THE British artist Steve McQueen’s debut feature film, Hunger, does not so much unspool before your eyes as write itself on your consciousness. McQueen’s portrait of life in the Maze Prison during the early 1980s and the hunger strike and death of IRA activist, Bobby Sands (Michael Fassbender) transcends the polemical. It conjures a series of single words in your mind: violence, primal, degradation, impressionistic, stains, urine, and faeces.

by Tribune Web Editor
Wednesday, November 5th, 2008

Hunger
UK 2008
Starring: Michael Fassbender, Liam Cunningham
Director: Steve McQueen

Gomorra
Italy 2008
Starring: Toni Servillo, Gianfelice Imparato Marco Macor
Director: Matteo Garrone

Of Time and the City
UK 2008
Director: Terence Davies

THE British artist Steve McQueen’s debut feature film, Hunger, does not so much unspool before your eyes as write itself on your consciousness. McQueen’s portrait of life in the Maze Prison during the early 1980s and the hunger strike and death of IRA activist, Bobby Sands (Michael Fassbender) transcends the polemical.
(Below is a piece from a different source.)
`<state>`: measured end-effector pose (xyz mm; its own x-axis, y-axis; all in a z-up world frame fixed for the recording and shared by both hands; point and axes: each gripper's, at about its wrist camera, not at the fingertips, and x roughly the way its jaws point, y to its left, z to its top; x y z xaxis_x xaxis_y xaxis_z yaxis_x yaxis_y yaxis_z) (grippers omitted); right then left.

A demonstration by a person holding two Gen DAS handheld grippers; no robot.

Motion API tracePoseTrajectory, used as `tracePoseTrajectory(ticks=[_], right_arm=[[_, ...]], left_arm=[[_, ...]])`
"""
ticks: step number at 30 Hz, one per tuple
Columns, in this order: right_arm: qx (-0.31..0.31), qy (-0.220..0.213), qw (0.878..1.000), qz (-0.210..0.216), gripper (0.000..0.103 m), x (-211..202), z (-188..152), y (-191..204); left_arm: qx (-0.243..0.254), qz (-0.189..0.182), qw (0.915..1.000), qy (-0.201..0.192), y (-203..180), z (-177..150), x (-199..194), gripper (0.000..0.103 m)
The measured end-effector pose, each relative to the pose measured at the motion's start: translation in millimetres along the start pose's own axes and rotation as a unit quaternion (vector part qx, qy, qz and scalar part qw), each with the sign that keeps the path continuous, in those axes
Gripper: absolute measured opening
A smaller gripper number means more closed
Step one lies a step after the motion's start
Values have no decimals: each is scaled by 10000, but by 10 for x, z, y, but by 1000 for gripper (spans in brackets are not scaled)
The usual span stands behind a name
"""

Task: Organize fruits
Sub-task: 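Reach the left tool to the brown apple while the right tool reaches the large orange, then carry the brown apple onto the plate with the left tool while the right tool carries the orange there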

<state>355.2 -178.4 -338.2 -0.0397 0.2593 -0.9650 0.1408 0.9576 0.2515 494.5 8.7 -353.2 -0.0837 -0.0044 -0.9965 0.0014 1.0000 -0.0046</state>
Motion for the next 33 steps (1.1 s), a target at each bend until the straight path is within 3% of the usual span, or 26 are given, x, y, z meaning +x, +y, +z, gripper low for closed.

It conjures a series of single words in your mind: violence, primal, degradation, impressionistic, stains, urine, and faeces.

Working from a script co-written by playwright Enda Walsh, McQueen has an artist’s predilection for imagery and a storyteller’s gift for creating suspense. He has clearly absorbed and transcended the influence of Nicolas Roeg, who messed around with narrative flow in his time, and has seen Alan Clarke’s dialogue-free portrait of violence begetting violence in Northern Ireland, Elephant.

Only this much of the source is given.